Luminara

A lightweight, asynchronous data pipeline framework for Python 3.9+ designed for high-throughput streaming and batch processing.

Overview

Luminara provides a minimal yet powerful abstraction for defining data workflows. Unlike heavy orchestration platforms like Airflow or Prefect, Luminara focuses on the execution layer — specifically, efficient in-memory processing of data streams with backpressure handling.
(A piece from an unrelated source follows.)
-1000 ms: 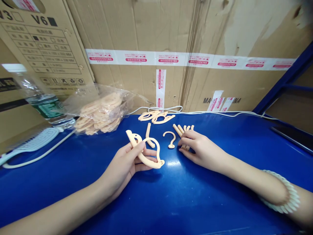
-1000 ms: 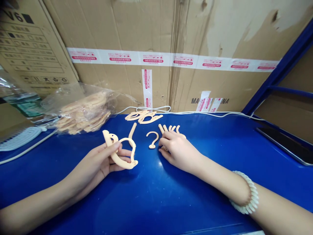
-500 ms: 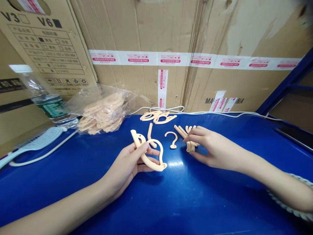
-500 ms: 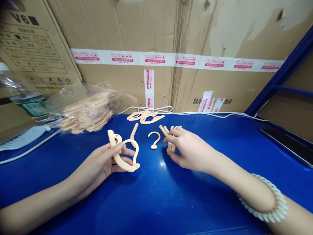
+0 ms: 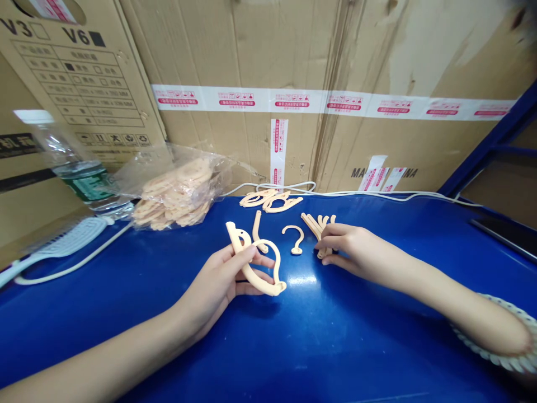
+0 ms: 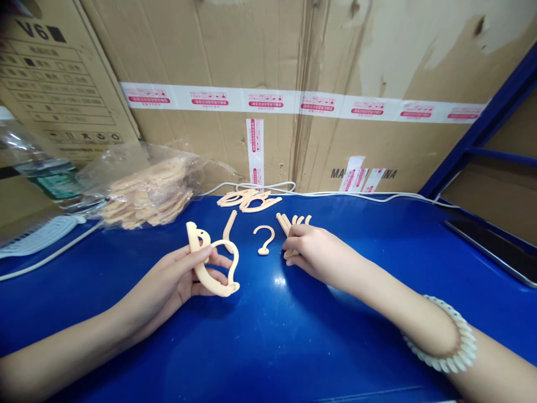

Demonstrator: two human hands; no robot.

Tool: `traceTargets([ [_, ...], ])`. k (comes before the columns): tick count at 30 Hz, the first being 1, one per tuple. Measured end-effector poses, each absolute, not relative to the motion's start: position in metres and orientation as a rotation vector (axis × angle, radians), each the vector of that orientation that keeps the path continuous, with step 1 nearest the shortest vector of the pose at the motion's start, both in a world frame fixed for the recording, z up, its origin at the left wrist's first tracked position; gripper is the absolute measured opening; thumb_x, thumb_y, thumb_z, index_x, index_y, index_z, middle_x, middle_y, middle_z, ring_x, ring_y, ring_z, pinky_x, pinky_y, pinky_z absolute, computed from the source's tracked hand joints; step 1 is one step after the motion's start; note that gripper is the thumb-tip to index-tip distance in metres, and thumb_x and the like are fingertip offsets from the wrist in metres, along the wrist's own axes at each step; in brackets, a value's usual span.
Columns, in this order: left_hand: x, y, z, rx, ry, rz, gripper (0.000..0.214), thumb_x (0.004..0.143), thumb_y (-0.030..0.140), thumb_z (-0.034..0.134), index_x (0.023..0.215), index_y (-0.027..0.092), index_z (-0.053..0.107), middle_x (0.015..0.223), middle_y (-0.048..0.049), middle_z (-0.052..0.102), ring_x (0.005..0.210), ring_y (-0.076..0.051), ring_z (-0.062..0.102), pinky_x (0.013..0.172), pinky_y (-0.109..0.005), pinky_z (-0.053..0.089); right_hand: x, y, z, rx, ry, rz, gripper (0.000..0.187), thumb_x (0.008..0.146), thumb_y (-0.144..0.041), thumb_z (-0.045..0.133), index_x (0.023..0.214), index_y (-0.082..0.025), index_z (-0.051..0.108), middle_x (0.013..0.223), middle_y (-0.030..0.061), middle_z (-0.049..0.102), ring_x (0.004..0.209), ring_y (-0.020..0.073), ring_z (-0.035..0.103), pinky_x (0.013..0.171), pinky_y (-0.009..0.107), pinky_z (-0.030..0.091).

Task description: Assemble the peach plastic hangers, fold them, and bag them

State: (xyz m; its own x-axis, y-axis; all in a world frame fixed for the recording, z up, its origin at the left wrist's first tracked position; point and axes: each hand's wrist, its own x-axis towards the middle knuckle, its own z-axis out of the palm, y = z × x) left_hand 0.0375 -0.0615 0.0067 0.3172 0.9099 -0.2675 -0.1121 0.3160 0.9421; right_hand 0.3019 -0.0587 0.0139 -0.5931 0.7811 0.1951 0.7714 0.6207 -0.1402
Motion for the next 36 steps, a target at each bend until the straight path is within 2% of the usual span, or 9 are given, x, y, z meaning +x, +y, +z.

It is built on top of Python's asyncio library, making it ideal for I/O-bound workloads such as web scraping, API ingestion, and log processing. The core philosophy is "configuration over boilerplate," allowing you to define complex ETL graphs in simple YAML or Python.

Key Features

Asynchronous Core: Built from the ground up with async/await for non-blocking I/O operations.
Backpressure Management: Automatic buffer sizing and flow control prevents memory overflows during consumer slow-downs.
Plugin System: Easily extensible architecture. Write custom Sources, Transforms, and Sinks with minimal code.
Schema Validation: Optional Pydantic integration for runtime data validation at any pipeline stage.
Zero External Dependencies: The core library has no hard dependencies other than Python standard library (optional integrations available).

Quick Start

Get up and running with a simple pipeline that reads from a generic generator, transforms data, and writes to stdout.

1. Install Luminara

$ pip install luminara

2. Define a Pipeline

Create a file named pipeline.py:

import asyncio
from luminara import Pipeline
from luminara.stages import Source, Transform, Sink

# 1. Define a Source
class NumberGenerator(Source):
    async def read(self):
        for i in range(10):
            yield {"value": i}

# 2. Define a Transform
class DoubleValue(Transform):
    async def process(self, item):
        item["doubled"] = item["value"] * 2
        return item

# 3. Define a Sink
class ConsoleOutput(Sink):
    async def write(self, item):
        print(f"Processed: {item}")

# 4. Run the Pipeline
async def main():
    pipeline = Pipeline(
        source=NumberGenerator(),
        stages=[DoubleValue()],
        sink=ConsoleOutput()
    )
    await pipeline.run()

if __name__ == "__main__":
    asyncio.run(main())

3. Run It

$ python pipeline.py
Processed: {'value': 0, 'doubled': 0}
Processed: {'value': 1, 'doubled': 2}
...
Processed: {'value': 9, 'doubled': 18}

Use Cases

Luminara is optimized for:

Log Aggregation: Tail files, parse structured logs, and ship to Elasticsearch or S3.
CDC (Change Data Capture): Stream database changes to message queues like Kafka or NATS.
Real-time Analytics: Windowed aggregation of event streams for dashboarding.